▶ [YOUR TASK]
Copy all lines containing the string "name" from the records below.
BEGIN MATERIAL FOR THE TASK
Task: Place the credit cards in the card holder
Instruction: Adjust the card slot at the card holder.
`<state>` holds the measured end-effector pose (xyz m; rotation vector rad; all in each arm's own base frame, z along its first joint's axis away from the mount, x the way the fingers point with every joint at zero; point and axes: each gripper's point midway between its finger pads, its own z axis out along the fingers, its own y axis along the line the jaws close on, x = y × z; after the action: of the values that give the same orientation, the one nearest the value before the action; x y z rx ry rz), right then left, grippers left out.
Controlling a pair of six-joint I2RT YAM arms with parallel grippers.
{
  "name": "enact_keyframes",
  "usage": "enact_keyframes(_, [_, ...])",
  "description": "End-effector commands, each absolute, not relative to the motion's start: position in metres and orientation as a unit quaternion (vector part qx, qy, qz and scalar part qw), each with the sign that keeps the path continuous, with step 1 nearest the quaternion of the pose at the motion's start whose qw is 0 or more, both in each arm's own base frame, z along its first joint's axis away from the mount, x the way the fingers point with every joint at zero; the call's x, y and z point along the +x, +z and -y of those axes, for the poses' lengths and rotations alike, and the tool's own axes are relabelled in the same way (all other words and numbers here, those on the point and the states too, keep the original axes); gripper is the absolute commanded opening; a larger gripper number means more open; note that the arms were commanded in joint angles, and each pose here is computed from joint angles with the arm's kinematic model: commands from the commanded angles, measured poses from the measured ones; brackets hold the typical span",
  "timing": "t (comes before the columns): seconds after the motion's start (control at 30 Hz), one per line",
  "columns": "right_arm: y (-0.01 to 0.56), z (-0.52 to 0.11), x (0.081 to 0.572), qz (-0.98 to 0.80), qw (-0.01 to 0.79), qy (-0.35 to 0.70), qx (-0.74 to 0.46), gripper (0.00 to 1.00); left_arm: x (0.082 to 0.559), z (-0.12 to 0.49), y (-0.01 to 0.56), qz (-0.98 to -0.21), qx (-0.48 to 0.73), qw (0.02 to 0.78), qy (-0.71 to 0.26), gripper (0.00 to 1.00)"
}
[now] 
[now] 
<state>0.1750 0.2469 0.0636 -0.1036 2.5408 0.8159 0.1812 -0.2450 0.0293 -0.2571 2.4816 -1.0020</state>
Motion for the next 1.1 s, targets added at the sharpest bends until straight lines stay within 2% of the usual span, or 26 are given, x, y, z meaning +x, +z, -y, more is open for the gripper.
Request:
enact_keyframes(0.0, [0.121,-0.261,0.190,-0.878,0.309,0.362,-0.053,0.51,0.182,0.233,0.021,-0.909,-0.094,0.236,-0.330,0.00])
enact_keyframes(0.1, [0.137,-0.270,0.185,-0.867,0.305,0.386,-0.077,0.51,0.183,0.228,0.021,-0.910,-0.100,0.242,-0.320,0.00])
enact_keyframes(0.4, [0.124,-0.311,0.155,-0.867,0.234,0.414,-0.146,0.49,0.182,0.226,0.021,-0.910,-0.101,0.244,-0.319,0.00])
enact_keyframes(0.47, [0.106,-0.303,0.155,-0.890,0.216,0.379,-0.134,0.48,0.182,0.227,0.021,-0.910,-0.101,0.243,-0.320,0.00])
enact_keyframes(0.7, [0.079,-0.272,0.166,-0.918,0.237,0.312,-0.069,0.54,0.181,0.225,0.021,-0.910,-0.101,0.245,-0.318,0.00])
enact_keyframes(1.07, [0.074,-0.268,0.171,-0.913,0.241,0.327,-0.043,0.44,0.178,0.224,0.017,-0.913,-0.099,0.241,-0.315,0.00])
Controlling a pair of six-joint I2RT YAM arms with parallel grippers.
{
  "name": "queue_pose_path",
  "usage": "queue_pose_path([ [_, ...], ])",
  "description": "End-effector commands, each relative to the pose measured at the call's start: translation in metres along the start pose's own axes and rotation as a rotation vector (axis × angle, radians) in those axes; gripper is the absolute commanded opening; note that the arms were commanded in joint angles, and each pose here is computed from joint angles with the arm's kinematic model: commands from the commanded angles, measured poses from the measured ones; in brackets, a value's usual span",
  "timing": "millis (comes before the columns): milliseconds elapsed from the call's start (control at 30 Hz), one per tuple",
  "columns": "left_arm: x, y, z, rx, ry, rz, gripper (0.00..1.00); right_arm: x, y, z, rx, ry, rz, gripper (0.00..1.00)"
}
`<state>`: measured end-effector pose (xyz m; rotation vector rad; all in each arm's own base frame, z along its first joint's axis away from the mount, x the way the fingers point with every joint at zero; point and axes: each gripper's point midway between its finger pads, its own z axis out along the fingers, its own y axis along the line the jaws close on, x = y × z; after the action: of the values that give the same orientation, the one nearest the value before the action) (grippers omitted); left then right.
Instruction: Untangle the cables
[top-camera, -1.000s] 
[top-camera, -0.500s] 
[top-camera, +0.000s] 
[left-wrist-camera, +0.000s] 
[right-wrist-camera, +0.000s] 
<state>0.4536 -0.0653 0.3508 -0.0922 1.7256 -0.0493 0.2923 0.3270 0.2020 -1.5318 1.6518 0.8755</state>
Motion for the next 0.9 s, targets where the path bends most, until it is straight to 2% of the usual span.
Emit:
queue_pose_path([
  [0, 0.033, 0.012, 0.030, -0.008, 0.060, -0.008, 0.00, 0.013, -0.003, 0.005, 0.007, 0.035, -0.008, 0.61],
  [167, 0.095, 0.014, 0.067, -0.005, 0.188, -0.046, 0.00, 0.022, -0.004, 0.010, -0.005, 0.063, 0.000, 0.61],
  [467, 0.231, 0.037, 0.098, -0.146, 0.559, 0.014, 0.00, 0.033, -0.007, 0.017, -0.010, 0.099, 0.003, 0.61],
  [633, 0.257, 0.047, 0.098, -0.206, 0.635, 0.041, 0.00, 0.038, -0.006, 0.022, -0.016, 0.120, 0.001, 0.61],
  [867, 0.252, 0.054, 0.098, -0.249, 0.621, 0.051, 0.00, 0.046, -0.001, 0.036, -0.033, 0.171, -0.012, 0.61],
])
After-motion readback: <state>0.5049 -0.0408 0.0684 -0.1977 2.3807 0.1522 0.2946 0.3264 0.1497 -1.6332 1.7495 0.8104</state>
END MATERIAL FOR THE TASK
▶ [OUTPUT FOR THIS EXERCISE]
  "name": "enact_keyframes",
  "name": "queue_pose_path",

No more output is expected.